## What you need to do
Repeat exactly the lines below that lie between the line with "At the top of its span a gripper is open" and the line with "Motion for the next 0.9", counting both of those lines as part of the answer.

Items from a dataset

'''

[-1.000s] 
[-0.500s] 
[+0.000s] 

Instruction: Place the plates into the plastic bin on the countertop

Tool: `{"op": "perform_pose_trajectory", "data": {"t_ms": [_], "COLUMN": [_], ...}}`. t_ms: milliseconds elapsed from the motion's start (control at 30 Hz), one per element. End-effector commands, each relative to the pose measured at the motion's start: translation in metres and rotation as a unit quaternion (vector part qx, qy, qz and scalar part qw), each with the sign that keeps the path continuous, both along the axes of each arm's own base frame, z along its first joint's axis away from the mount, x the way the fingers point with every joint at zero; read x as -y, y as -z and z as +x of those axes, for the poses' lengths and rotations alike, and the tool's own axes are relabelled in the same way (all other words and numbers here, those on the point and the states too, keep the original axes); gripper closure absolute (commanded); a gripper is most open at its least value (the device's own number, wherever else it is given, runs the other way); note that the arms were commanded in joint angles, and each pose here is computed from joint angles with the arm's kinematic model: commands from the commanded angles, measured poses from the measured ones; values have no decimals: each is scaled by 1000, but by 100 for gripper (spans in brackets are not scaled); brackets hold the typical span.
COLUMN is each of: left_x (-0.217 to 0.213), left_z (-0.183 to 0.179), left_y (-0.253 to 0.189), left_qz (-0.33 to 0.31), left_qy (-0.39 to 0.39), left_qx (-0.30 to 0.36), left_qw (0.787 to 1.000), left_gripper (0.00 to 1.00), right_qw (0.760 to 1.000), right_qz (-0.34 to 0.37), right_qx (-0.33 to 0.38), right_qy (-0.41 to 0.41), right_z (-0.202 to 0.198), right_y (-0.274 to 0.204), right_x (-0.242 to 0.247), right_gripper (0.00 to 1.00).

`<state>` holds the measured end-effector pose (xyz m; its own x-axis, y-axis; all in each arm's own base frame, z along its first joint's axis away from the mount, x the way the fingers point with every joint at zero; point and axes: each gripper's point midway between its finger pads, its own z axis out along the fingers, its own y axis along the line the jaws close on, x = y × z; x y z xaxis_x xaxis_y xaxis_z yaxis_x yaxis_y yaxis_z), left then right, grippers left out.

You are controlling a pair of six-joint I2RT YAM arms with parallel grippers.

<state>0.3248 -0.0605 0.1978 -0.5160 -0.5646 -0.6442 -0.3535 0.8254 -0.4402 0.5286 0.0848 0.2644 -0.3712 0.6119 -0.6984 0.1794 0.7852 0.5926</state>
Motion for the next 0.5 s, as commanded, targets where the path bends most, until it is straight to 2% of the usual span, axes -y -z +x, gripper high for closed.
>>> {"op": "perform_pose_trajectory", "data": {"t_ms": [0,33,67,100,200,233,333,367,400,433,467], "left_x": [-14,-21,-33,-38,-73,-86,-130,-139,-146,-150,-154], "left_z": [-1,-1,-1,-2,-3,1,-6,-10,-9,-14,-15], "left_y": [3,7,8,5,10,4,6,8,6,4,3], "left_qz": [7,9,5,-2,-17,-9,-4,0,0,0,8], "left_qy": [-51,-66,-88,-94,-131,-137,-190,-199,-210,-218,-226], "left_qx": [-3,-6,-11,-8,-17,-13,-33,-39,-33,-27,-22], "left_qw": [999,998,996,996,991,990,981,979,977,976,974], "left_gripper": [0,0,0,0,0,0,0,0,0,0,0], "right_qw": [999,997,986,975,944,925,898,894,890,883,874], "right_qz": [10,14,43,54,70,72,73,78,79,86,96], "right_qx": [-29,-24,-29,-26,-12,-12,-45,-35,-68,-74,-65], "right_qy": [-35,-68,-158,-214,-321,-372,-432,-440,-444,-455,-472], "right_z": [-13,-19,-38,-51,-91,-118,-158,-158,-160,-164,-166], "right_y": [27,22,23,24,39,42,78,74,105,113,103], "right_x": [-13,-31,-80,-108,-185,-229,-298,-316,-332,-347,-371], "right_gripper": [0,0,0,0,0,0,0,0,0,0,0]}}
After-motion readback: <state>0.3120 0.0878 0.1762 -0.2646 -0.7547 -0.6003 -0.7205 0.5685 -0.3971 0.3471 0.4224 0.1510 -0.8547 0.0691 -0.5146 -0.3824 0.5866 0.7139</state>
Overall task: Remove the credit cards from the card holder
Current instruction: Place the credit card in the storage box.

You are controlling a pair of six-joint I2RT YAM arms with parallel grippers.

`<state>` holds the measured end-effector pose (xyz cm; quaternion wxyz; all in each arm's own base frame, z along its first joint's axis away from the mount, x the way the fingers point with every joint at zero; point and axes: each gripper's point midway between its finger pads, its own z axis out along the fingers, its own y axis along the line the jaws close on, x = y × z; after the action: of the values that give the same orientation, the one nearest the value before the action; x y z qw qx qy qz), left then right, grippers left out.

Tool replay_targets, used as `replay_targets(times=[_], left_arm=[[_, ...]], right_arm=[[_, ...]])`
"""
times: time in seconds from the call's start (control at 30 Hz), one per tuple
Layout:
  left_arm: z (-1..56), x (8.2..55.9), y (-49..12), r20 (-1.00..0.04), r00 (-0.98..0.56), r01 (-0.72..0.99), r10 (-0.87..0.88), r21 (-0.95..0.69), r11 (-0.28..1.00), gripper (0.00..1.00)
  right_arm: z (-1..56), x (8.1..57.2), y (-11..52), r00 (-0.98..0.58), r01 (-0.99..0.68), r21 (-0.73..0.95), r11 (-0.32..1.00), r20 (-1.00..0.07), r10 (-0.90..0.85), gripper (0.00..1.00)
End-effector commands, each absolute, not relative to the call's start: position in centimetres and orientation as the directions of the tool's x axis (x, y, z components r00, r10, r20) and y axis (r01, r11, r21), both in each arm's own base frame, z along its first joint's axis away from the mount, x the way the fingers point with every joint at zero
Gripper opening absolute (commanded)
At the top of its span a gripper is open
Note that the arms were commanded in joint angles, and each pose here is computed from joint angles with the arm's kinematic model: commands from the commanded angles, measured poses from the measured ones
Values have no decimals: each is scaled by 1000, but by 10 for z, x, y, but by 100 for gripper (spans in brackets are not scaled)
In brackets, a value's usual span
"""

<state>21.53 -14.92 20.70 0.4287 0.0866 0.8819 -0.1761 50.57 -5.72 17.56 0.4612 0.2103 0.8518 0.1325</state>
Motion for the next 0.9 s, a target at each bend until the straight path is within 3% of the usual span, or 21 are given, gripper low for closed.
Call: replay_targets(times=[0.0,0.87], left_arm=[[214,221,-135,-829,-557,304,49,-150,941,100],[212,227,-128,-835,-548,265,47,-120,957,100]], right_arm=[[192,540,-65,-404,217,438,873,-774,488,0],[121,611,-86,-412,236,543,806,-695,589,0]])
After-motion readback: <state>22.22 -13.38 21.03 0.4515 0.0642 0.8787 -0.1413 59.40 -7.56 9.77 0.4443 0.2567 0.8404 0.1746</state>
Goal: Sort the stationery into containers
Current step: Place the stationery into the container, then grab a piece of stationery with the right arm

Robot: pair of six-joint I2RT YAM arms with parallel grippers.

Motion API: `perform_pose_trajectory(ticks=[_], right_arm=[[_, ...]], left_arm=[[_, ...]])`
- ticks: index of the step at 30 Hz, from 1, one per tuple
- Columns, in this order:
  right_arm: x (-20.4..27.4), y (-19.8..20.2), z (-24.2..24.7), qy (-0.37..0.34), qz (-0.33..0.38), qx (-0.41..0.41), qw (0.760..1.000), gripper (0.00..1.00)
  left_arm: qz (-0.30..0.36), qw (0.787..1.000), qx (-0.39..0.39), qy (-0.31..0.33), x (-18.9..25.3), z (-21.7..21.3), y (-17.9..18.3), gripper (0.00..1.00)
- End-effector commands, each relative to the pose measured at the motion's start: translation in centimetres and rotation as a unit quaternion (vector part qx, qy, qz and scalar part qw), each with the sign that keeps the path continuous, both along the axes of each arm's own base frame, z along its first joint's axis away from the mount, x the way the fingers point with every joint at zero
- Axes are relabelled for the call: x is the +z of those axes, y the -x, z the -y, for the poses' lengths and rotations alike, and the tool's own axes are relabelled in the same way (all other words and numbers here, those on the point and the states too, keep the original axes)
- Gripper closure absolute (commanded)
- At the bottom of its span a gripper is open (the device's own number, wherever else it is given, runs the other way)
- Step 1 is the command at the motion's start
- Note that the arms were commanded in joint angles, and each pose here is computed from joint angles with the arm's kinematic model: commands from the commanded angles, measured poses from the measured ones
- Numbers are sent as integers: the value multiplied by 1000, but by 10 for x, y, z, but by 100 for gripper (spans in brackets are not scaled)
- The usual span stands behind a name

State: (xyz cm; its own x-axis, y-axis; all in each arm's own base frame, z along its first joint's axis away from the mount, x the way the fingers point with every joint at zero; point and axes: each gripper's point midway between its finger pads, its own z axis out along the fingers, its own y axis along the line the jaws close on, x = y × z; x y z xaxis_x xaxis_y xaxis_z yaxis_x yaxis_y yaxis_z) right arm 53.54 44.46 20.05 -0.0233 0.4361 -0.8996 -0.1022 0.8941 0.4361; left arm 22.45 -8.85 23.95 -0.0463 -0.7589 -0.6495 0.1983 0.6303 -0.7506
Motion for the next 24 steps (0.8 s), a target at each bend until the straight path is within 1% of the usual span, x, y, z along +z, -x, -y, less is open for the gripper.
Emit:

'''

## Completed exercise
At the top of its span a gripper is open
Note that the arms were commanded in joint angles, and each pose here is computed from joint angles with the arm's kinematic model: commands from the commanded angles, measured poses from the measured ones
Values have no decimals: each is scaled by 1000, but by 10 for z, x, y, but by 100 for gripper (spans in brackets are not scaled)
In brackets, a value's usual span
"""

<state>21.53 -14.92 20.70 0.4287 0.0866 0.8819 -0.1761 50.57 -5.72 17.56 0.4612 0.2103 0.8518 0.1325</state>
Motion for the next 0.9 s, a target at each bend until the straight path is within 3% of the usual span, or 21 are given, gripper low for closed.

The work on this exercise has been completed.